The present application also provides a computer storage medium having stored therein at least one program instruction that is loaded and executed by a processor to implement a method as described above.

The technical features of the above-described embodiments may be arbitrarily combined, and all possible combinations of the technical features in the above-described embodiments are not described for brevity of description, however, as long as there is no contradiction between the combinations of the technical features, they should be considered as the scope of the description.

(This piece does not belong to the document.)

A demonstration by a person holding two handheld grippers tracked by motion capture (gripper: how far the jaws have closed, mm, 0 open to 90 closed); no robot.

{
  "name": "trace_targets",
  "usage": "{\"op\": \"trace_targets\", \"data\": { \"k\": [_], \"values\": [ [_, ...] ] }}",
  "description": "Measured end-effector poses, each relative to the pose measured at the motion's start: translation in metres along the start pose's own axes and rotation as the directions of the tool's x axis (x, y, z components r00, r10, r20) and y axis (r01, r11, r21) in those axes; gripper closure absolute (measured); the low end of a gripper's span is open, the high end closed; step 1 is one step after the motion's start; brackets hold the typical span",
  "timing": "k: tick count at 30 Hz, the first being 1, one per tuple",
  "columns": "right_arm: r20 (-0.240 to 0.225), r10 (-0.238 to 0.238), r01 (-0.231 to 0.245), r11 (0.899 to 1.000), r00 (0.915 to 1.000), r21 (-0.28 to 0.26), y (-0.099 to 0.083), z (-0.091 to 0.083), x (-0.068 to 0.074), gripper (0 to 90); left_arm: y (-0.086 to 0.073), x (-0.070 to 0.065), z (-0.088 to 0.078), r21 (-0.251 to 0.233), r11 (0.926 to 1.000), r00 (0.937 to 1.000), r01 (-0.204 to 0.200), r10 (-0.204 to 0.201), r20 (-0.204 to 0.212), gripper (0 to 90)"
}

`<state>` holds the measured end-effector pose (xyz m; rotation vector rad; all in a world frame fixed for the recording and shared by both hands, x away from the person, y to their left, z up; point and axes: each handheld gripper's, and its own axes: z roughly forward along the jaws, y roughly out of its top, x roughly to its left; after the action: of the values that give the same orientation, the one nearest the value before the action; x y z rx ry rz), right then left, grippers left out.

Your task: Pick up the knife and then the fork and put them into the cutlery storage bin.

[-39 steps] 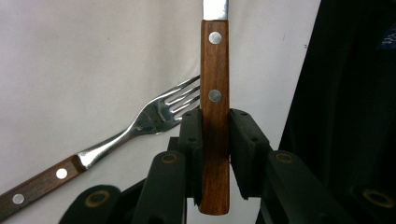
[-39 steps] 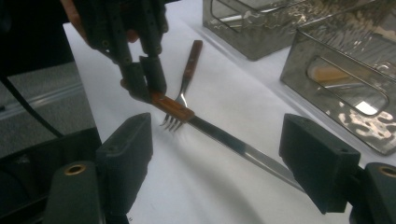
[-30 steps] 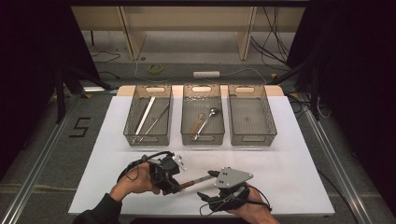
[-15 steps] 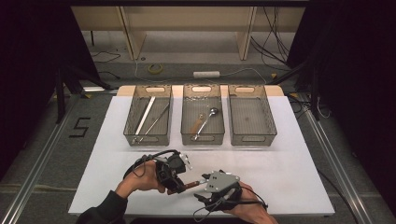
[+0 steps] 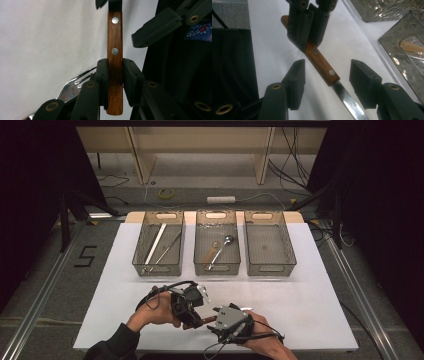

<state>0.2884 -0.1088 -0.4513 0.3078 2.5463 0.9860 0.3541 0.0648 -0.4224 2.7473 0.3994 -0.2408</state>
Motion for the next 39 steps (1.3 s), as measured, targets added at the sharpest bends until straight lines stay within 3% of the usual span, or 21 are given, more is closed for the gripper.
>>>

The above examples illustrate only a few embodiments of the application, which are described in detail and are not to be construed as limiting the scope of the application. It should be noted that it will be apparent to those skilled in the art that several variations and modifications can be made without departing from the spirit of the application, which are all within the scope of the application. Accordingly, the scope of protection of the present application is to be determined by the appended claims.

Claims

1. A method of audio recognition, the method comprising:

inputting the target audio data into an audio recognition model;

2. The method according to claim 1, wherein the obtaining, by the audio recognition model, a history state of a current chunk, and calculating the current chunk according to the history state and the current chunk, includes:

acquiring the input state of the target audio data;

3. The method of claim 2, wherein said obtaining an input state of said target audio data comprises:

4. A method according to claim 3, wherein said obtaining, by said audio recognition model, a history of a current chunk, said current chunk being calculated from said input state, said history and said current chunk, comprises:

5. A method according to claim 3, wherein said obtaining, by said audio recognition model, a history of a current chunk, said current chunk being calculated from said input state, said history and said current chunk, comprises:

6. A method according to claim 3, wherein said obtaining, by said audio recognition model, a history of a current chunk, said current chunk being calculated from said input state, said history and said current chunk, comprises:

7. A method according to claim 3, wherein said marking said input state by a state model based on said identified end-to-end state comprises:

8. An audio recognition device, the device comprising:

9. An audio recognition device, characterized in that the device comprises a memory in which at least one program instruction is stored and a processor which, by loading and executing the at least one program instruction, implements the method according to any of claims 1 to 7.

10. A computer storage medium having stored therein at least one program instruction that is loaded and executed by a processor to implement the method of any of claims 1 to 7.